We went ’round the back afterwards, and talked to the circus people. They had bought her from another circus ten years before. They had no idea where she had come from before that. They said she was the best elephant they had ever had, that she had quite a sense of humor. I told them our whole story then. They cried, and we cried.
We spent long hours with her for the whole of that weekend, just talking to her, telling her about our lives, how Mutti and Papi had passed away within months of each other a while ago now, and how Karli was making films, how he could still do his juggling. The morning the circus was packing up to leave town, we were there to wave her off. We cried again, of course we did, but at the same time, we were not sad at all, just happy that we had met up again, that she had survived as we had, and that all was well with her.
I have been on my own for a while now, the only one left. Peter and I were married for almost sixty years. I cannot say we never had a cross word. We had our problems and our sadnesses too. Everyone does. No children. I should have liked children of my own. But we were as happy as anyone has the right to be happy. And this is Peter’s compass.
Lizzie held the compass out to Karl. “Yours now, Karli,” she said.
I tried to protest, but she put it in Karl’s hand and folded his fingers over it. “You keep it,” she said. “You look after it, and look after my story too. I should like people to know about it. Oh, and do not forget to bring me my photograph album tomorrow, will you?”
I could see she was completely exhausted. I think she was asleep before we left her.
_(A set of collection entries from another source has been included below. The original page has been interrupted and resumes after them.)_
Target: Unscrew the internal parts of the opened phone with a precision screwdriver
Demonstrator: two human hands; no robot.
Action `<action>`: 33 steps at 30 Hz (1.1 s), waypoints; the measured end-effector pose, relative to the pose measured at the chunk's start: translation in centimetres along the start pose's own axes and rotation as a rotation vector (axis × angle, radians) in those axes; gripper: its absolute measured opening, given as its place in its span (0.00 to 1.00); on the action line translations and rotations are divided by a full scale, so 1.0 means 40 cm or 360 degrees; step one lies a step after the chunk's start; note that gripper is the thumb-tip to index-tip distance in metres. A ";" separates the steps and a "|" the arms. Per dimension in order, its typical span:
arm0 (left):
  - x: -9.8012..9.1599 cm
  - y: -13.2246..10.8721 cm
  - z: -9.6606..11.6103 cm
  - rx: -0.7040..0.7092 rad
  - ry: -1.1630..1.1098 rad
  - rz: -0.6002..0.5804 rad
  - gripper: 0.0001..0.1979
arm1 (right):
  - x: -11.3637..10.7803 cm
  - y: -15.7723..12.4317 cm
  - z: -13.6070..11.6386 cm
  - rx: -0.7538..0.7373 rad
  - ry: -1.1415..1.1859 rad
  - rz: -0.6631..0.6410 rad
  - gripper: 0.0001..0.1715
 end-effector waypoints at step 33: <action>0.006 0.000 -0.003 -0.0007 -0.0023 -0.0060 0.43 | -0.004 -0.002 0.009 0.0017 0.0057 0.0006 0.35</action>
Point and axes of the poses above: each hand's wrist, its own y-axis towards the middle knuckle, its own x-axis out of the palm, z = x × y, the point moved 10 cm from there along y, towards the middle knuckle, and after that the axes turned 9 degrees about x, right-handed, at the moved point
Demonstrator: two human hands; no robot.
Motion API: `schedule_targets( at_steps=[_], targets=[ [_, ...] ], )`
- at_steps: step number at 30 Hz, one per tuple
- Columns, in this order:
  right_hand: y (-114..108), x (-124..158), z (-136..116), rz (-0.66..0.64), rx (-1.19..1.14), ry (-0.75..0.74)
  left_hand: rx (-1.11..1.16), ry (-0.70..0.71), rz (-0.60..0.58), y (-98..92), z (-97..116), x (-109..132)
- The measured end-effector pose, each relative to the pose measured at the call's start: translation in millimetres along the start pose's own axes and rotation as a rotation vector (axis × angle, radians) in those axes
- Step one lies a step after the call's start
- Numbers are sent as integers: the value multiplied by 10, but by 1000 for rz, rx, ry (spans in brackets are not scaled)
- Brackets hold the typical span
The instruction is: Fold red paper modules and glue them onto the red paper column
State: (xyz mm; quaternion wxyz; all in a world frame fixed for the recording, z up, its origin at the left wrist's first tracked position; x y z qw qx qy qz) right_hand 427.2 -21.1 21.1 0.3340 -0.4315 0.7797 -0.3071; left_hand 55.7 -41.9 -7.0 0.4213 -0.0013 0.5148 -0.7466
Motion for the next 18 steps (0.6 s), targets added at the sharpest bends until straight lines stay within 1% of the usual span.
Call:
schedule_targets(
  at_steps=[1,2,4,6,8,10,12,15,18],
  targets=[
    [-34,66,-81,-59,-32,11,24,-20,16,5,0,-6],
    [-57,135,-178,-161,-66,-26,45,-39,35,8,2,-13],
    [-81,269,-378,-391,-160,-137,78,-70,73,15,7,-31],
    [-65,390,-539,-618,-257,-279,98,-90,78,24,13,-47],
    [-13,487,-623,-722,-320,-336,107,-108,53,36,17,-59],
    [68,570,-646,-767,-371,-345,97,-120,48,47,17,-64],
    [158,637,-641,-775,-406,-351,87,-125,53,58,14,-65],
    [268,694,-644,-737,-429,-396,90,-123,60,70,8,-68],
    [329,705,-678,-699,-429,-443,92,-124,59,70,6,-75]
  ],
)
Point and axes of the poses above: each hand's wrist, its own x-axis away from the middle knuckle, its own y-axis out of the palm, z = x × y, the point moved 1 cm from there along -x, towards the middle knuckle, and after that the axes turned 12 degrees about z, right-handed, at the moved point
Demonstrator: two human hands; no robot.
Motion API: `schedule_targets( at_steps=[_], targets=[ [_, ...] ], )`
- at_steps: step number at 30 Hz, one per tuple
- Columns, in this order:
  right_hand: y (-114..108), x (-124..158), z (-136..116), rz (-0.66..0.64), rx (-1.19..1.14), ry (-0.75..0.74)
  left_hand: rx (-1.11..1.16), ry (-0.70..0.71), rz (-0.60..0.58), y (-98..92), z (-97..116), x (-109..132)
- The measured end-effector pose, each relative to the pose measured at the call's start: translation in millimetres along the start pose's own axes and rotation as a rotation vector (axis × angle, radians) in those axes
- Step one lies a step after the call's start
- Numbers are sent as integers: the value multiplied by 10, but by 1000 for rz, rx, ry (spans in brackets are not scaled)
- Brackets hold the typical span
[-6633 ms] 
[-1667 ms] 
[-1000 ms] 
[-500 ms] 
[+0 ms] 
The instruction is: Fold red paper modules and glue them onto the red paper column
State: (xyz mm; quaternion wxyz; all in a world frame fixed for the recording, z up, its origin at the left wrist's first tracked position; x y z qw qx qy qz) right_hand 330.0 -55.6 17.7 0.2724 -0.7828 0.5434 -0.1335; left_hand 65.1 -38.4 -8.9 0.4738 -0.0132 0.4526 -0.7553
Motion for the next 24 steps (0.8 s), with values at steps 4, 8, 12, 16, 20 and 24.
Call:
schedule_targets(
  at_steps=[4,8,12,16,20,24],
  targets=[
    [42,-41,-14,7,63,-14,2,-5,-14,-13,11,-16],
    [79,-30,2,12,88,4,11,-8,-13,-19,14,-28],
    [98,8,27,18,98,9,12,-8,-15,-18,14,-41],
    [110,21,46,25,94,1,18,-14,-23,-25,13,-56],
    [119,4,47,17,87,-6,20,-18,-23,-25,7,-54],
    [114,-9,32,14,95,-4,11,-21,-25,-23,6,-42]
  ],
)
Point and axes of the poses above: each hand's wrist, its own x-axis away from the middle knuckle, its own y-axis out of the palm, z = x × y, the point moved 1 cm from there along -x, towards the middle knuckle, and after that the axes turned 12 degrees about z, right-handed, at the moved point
When I came to work the next morning—school had been canceled because of the snow—Karl was with me. We had Lizzie’s photograph album with us. We sat on either side of her bed while she talked us through her photos, one or two of the family down on the farm, one of her wedding day in Heidelberg, some of Peter in theatrical costumes, several of them both, then in the new city of Dresden.
“And look!” she said, turning triumphantly to the last page. “This is Marlene and me at the circus that day! Do you believe me now?”
“I have always believed you,” Karl told her.
“Always?”
“Always,” said Karl.
“And you?” Lizzie asked, looking at me knowingly.
“Almo
st always,” I replied.
Author’s Note
An Elephant in the Garden, like most of my stories, sprang from historical truths, two in this case.
In the middle of the night some two years ago, I was half awake, half asleep, listening to the radio. Someone was talking about a female zookeeper—she looked after the elephants in particular—in Belfast during World War II. This zookeeper was told one day, along with everyone else who worked there, that if the German bombers came to attack the city, all the large animals would have to be shot, in case the cages were burst open by the bombing, and the animals got out into the town.
She was appalled. She went to her boss and begged him to make an exception of one young elephant she had raised herself, the mother having died. The elephant would be no harm to anyone, she said. Her boss was reluctant, but finally agreed, only because the zookeeper promised she would keep an eye on the elephant 24/7, and the only way she could do this was to take the elephant home each night after work, and keep him in the back garden!
I woke up in the morning not sure whether I had dreamed this story or not. So I went on Google, put in “Belfast, Zoo, Elephant, WWII” and up came a newspaper story confirming the whole thing. And incredibly, there was a photograph too, of the lady and the little elephant in her back garden! (Try it and you’ll see.)